The group has sent a strong encouraging sign by updating its FY20 outlook.
The group is expecting its revenue to grow by 10-20%, and adjusted EBIT to reach €100-€200m for FY20, both are largely above the market’s current expectations.
The worldwide spread of COVID-19 has not only massively hit the fashion retail industry, but also accelerated the industry transformation from offline to online, and Zalando has been well prepared.
Zalando has beaten estimates in H1 and raised its full-year guidance. Sales were up 20.1% at CER in Q2 and GMV up 23.7%. Guidance for the adjusted EBIT is now at the upper half of the range of €175-225m. Capex was maintained at €300m.
Group revenue was up 15.2% and GMV edged up 23.1%. The number of active customers increased by 14.1% and the average orders per active customer was up 11.5%. The adjusted EBIT jumped to €6.4m while the operating profit was down 21% to €-18.4m. Guidance was maintained.

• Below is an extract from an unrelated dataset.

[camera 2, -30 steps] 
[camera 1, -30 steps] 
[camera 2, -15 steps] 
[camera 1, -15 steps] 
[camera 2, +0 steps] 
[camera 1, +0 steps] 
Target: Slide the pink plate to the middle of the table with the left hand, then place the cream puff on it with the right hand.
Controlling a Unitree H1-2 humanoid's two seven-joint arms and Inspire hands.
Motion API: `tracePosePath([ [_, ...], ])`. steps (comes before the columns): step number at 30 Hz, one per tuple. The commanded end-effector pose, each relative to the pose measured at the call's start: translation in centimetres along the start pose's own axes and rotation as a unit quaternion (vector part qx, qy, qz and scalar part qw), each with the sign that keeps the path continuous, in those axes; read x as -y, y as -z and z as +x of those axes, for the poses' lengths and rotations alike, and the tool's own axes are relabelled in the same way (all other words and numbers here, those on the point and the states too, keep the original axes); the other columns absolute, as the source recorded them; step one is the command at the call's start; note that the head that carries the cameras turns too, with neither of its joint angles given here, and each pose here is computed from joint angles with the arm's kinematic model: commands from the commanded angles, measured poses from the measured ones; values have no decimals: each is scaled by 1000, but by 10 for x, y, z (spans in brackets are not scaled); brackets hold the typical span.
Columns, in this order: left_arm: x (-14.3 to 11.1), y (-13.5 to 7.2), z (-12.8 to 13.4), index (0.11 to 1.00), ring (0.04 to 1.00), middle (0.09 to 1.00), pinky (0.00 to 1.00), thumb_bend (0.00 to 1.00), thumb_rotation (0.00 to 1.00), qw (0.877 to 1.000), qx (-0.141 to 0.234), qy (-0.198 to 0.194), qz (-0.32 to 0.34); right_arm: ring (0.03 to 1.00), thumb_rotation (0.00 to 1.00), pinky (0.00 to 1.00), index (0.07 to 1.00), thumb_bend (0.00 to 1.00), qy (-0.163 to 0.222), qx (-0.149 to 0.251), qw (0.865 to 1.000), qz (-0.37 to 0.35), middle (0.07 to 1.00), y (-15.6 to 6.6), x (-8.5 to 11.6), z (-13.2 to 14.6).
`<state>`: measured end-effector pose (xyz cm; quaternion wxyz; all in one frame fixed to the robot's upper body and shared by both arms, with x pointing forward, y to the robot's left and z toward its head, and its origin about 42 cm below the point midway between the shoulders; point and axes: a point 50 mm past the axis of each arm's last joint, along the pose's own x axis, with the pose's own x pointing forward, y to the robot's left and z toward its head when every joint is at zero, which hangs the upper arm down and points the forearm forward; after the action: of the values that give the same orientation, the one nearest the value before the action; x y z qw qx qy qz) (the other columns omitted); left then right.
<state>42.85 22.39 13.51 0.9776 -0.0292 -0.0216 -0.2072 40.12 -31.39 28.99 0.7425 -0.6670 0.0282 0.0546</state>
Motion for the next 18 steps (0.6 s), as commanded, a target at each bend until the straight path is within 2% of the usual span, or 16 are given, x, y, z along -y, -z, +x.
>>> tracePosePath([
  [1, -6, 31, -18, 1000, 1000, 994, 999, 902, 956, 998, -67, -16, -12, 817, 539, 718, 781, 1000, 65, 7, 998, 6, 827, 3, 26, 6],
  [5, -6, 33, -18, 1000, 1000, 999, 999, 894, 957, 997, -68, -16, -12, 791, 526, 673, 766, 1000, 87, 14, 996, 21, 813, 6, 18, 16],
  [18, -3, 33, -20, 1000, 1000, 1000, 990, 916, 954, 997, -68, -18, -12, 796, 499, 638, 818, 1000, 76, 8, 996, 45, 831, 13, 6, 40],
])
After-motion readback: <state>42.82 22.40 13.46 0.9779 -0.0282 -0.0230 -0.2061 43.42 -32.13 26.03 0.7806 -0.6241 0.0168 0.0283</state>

Zalando accelerated in Q4 (+24.6%) and closed the year with a 20% sales growth. The adjusted EBIT margin dropped 160bp to 3.2% and adjusted EBIT was down 19.4% to €173.4m. Operating profit dropped 36.5% to reach €119.2m vs. €125m estimated.
Zalando came into existence in 2008 and over its decade of life, it became the leading European online platform for fashion-related goods and one of the top 10 fastest-growing retailers worldwide. The platform offers an extensive selection of fashion and beauty products to 17 markets in Europe. The company has gained a market share of around 1.1% of the overall European fashion retail market and 8% of the online fashion sector. Its customer base has expanded rapidly to reach 25.1m active customers across Europe in 2018. Zalando is consolidating basics to become a marketplace in the long term.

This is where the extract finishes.